Principle:Openai Evals Solver Output Postprocessing
| Knowledge Sources | |
|---|---|
| Domains | Evaluation, Text Normalization, Pipeline Design |
| Last Updated | 2026-02-14 10:00 GMT |
Overview
A text normalization pipeline applied to raw solver output before evaluation scoring, ensuring consistent formatting for reliable comparison against expected answers.
Description
Solver Output Postprocessing addresses a fundamental challenge in automated evaluation: raw model output is noisy. Models may produce answers wrapped in quotation marks, trailing periods, leading or trailing whitespace, or other formatting artefacts that are semantically irrelevant but would cause exact-match comparisons to fail. Postprocessing eliminates this noise by applying a deterministic sequence of text transformations.
The postprocessing pipeline is implemented as a chain of responsibility pattern. Each postprocessor is a small, single-purpose class that performs one specific text transformation. Postprocessors are composed in order and applied sequentially to the solver output. The output of one postprocessor becomes the input of the next, forming a clean pipeline from raw model text to evaluation-ready text.
The three core postprocessors are:
- Strip -- removes leading and trailing whitespace characters from the output.
- RemoveQuotes -- strips surrounding quotation marks (single or double) that models often add around their answers.
- RemovePeriod -- removes trailing periods that models frequently append to short answers.
Postprocessors are specified as class path strings in solver YAML configuration files. This design allows new postprocessors to be added without modifying existing code; any Python class that implements the postprocessor interface can be referenced by its fully qualified path.
The Solver base class is responsible for applying the postprocessor chain. After the solver's internal completion logic returns a raw result, the base class iterates through the configured postprocessors and applies each one in sequence before returning the final output to the evaluation framework.
Usage
Apply output postprocessing in the following scenarios:
- Exact-match evaluations where even minor formatting differences cause false negatives.

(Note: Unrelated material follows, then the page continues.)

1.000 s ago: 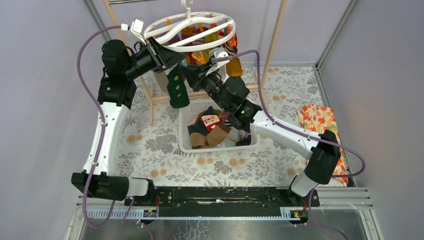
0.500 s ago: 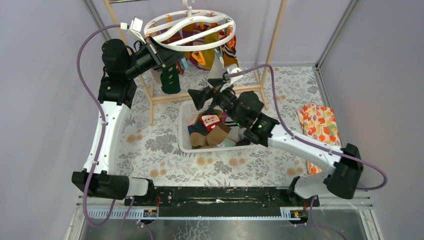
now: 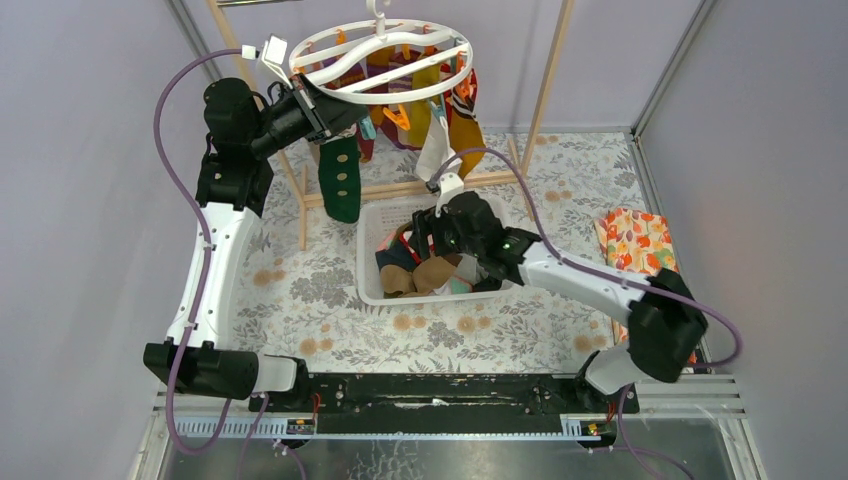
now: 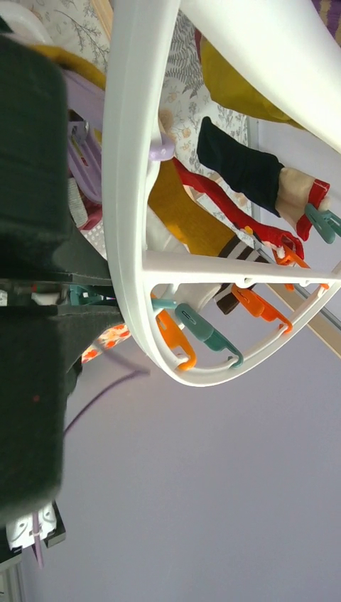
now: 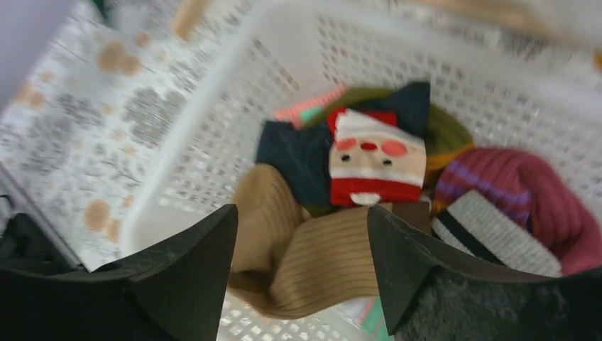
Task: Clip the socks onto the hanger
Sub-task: Adjust the sock in the bin.
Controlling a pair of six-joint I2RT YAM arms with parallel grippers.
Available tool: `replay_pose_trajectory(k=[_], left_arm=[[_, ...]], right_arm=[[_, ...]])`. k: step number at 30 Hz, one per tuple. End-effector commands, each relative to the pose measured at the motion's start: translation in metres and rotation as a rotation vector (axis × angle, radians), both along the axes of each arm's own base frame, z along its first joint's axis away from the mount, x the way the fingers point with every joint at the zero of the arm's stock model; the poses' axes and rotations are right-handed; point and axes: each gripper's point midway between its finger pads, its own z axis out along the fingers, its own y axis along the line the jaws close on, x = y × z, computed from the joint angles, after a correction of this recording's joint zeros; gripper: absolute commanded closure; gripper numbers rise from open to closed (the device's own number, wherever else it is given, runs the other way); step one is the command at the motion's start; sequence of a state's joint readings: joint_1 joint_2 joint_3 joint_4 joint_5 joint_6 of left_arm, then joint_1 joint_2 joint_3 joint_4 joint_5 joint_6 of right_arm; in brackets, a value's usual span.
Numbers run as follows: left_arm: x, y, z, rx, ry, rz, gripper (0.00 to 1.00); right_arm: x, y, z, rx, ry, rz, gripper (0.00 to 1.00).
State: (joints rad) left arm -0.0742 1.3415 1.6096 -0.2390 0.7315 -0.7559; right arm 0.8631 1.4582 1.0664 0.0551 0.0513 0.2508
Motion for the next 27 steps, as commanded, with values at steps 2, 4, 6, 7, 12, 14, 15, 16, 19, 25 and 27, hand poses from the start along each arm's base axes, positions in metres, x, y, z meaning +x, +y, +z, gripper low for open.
replay_pose_trajectory(k=[2, 4, 6, 7, 12, 14, 15, 16, 19, 25, 27], left_arm=[[-0.005, -0.002, 0.002, 0.03, -0.033, -0.023, 1.0], [-0.005, -0.002, 0.003, 0.032, -0.033, -0.025, 1.0], [-0.005, -0.002, 0.003, 0.036, -0.035, -0.025, 1.0], [-0.005, -0.001, 0.003, 0.039, -0.039, -0.025, 1.0], [-0.005, -0.002, 0.001, 0.04, -0.033, -0.027, 1.0], [-0.004, -0.002, 0.001, 0.042, -0.034, -0.027, 1.0], [-0.005, -0.002, 0.001, 0.044, -0.037, -0.027, 1.0], [-0.004, -0.001, 0.001, 0.045, -0.037, -0.026, 1.0], [-0.004, -0.002, 0.0, 0.047, -0.036, -0.027, 1.0], [-0.004, -0.002, 0.001, 0.046, -0.038, -0.031, 1.0], [-0.005, -0.002, 0.002, 0.049, -0.044, -0.031, 1.0]], right_arm=[[0.016, 0.009, -0.048, -0.023, 0.138, -0.034, 0.27], [0.026, 0.014, -0.061, -0.034, 0.138, -0.057, 0.28], [0.034, 0.019, -0.07, -0.039, 0.127, -0.068, 0.28], [0.038, 0.022, -0.074, -0.045, 0.122, -0.069, 0.28], [0.058, 0.028, -0.092, -0.097, 0.112, -0.109, 0.32], [0.066, 0.025, -0.098, -0.135, 0.103, -0.143, 0.36], [0.07, 0.022, -0.101, -0.152, 0.097, -0.159, 0.39], [0.072, 0.02, -0.104, -0.167, 0.093, -0.17, 0.42], [0.078, 0.012, -0.114, -0.226, 0.079, -0.203, 0.47], [0.082, 0.013, -0.119, -0.272, 0.071, -0.198, 0.55], [0.082, 0.014, -0.118, -0.268, 0.067, -0.193, 0.67]])
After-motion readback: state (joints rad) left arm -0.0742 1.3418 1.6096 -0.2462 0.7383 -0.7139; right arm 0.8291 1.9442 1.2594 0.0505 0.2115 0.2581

- Multiple-choice tasks where model answers like
"A."must be normalized toA. - Short-answer tasks where whitespace and punctuation artefacts are common.
Postprocessors are configured in the solver YAML specification:
solver:
class: evals.solvers.openai_solver:OpenAISolver
args:
model: gpt-4
postprocessors:
- evals.solvers.postprocessors:Strip
- evals.solvers.postprocessors:RemoveQuotes
- evals.solvers.postprocessors:RemovePeriod
The order matters: stripping whitespace before removing quotes ensures that "hello" is first trimmed to "hello" and then to hello. Reversing the order would leave whitespace intact.
Theoretical Basis
The theoretical foundation is rooted in canonical form reduction. In formal language theory, two strings are considered equivalent if they reduce to the same canonical form under a defined set of transformations. The postprocessor pipeline defines such a transformation set for evaluation purposes.

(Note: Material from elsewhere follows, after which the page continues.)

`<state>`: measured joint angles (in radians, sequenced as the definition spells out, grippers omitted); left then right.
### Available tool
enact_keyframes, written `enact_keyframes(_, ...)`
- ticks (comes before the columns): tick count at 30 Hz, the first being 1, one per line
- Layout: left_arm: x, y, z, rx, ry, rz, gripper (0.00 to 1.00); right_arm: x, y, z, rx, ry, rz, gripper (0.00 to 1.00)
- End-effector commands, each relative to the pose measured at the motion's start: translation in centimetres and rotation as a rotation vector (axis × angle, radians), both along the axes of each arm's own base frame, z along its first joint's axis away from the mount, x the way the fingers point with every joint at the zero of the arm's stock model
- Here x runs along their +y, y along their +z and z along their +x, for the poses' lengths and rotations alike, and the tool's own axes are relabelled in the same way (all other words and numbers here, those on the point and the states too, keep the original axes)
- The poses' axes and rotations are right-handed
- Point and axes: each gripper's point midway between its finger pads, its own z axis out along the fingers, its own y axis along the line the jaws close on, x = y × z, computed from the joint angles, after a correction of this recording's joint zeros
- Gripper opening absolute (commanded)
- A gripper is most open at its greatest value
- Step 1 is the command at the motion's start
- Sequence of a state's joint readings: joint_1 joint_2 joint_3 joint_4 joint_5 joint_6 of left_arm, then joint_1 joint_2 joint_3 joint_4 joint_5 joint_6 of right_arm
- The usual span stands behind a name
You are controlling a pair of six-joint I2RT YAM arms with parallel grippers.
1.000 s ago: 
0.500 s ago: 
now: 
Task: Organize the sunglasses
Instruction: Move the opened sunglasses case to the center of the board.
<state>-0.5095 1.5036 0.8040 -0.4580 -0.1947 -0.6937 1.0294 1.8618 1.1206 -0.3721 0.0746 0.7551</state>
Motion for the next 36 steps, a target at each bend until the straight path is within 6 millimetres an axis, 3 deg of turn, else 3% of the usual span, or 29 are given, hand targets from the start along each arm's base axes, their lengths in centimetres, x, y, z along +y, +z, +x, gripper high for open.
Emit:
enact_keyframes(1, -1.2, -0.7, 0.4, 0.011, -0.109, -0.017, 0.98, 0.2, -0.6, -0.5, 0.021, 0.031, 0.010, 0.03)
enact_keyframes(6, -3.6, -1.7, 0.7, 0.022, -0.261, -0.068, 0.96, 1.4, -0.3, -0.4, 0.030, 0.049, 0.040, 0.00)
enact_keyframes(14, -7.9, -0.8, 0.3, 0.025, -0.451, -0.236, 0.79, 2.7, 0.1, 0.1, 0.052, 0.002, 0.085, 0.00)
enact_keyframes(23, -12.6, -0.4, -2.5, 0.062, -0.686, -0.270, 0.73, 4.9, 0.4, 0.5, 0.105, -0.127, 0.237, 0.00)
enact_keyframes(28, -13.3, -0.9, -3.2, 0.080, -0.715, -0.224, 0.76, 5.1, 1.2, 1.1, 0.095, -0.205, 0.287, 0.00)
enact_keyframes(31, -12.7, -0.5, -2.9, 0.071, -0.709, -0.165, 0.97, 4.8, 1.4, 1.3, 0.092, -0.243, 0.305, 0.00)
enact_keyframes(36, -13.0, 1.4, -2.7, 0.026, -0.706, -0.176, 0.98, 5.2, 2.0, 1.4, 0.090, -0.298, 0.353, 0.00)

The algorithm proceeds as follows:
1. Solver produces raw output string: raw_output
2. Load postprocessor classes from YAML config (ordered list of class paths)
3. For each postprocessor P in the ordered list:
a. Apply P.transform(raw_output) to produce cleaned_output
b. Set raw_output = cleaned_output
4. Return final cleaned_output to the evaluation framework for scoring
This design follows the principle of separation of concerns: the solver is responsible only for generating output, the postprocessors are responsible only for normalization, and the evaluation framework is responsible only for scoring. No single component needs to understand the others' logic.